[Records from a dataset]
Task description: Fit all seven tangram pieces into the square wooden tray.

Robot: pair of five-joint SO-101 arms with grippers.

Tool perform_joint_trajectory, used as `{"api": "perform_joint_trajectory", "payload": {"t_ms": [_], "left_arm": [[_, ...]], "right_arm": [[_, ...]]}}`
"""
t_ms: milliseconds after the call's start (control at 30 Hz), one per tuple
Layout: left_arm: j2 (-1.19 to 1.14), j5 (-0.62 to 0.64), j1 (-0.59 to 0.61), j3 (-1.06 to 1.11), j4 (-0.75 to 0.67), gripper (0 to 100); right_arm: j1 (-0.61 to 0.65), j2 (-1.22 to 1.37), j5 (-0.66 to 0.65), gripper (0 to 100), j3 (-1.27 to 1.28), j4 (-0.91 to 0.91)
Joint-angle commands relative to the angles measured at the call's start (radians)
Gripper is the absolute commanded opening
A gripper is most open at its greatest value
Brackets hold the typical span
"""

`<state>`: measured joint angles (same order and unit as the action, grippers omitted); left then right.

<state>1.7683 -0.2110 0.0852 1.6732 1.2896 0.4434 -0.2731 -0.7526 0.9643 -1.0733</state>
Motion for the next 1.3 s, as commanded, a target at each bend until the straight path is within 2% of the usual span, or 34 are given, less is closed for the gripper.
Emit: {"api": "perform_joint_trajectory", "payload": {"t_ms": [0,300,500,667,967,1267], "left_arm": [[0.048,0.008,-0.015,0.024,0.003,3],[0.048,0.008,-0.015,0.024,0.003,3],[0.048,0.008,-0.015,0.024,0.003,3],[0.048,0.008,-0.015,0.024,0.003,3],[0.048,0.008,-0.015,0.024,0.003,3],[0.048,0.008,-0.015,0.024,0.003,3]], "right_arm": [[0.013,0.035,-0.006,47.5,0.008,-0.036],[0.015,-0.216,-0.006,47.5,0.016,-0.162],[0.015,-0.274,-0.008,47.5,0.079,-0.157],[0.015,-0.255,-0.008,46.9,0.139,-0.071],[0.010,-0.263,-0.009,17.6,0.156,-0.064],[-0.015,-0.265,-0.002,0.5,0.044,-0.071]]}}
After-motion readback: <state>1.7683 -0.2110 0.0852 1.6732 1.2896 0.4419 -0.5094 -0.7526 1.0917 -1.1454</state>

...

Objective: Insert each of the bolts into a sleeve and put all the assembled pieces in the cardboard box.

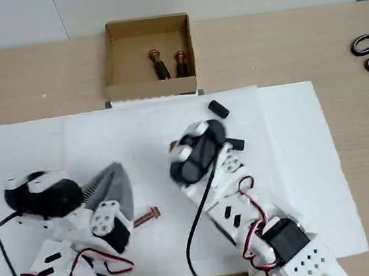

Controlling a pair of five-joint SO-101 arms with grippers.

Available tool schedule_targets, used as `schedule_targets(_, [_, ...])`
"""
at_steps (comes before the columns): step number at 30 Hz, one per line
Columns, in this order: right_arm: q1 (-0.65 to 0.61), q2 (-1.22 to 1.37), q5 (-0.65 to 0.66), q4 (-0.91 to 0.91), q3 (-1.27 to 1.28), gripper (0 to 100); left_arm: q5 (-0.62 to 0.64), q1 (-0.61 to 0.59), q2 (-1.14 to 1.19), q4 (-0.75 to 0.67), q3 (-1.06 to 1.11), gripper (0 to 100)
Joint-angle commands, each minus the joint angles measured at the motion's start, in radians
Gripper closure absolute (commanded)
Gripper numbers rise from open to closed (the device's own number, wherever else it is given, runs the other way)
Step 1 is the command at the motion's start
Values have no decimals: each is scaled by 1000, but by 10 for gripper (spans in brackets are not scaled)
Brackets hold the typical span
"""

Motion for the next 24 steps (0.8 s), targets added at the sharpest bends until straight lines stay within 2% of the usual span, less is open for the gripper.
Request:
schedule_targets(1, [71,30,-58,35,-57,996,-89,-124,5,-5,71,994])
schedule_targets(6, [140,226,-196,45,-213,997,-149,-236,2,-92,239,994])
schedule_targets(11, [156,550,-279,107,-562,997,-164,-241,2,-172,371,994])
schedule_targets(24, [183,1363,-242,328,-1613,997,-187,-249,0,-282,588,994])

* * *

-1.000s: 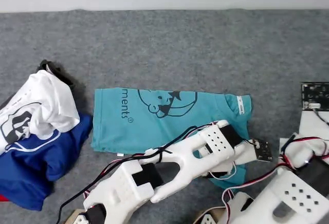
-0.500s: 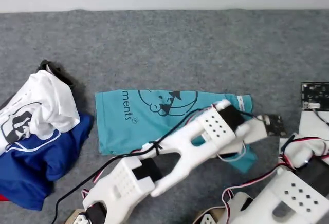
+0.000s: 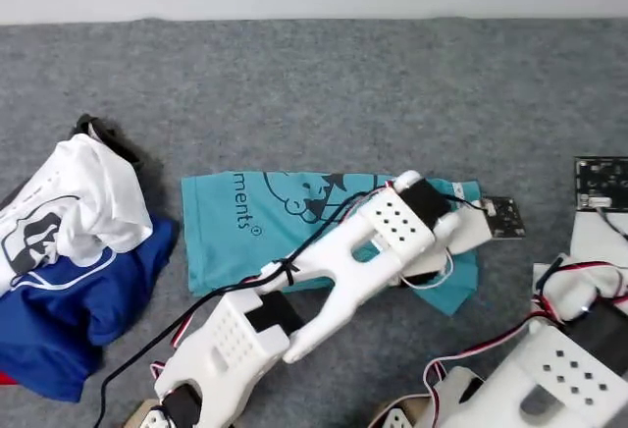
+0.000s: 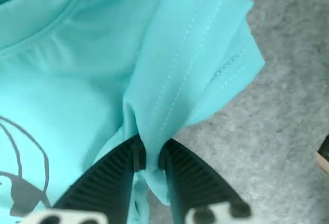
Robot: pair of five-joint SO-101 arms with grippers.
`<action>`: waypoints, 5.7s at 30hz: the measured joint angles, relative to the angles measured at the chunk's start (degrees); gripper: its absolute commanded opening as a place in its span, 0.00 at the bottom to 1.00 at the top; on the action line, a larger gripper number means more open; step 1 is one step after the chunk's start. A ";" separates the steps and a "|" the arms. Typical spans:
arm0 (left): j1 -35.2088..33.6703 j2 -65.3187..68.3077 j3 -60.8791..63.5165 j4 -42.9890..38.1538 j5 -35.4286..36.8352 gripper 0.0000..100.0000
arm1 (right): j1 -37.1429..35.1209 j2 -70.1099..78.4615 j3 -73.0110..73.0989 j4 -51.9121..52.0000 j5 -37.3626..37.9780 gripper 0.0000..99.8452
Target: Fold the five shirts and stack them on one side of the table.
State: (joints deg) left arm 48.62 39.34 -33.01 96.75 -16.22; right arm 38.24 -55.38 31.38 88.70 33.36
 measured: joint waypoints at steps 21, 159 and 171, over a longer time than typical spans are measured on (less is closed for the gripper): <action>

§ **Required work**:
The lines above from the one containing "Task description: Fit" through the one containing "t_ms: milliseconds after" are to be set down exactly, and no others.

§ **Answer for this exercise**:
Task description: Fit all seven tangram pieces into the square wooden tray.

Robot: pair of five-joint SO-101 arms with grippers.

Tool perform_joint_trajectory, used as `{"api": "perform_joint_trajectory", "payload": {"t_ms": [_], "left_arm": [[_, ...]], "right_arm": [[_, ...]]}}`
"""
t_ms: milliseconds after the call's start (control at 30 Hz), one per tuple

Nothing more remains to be done for this exercise.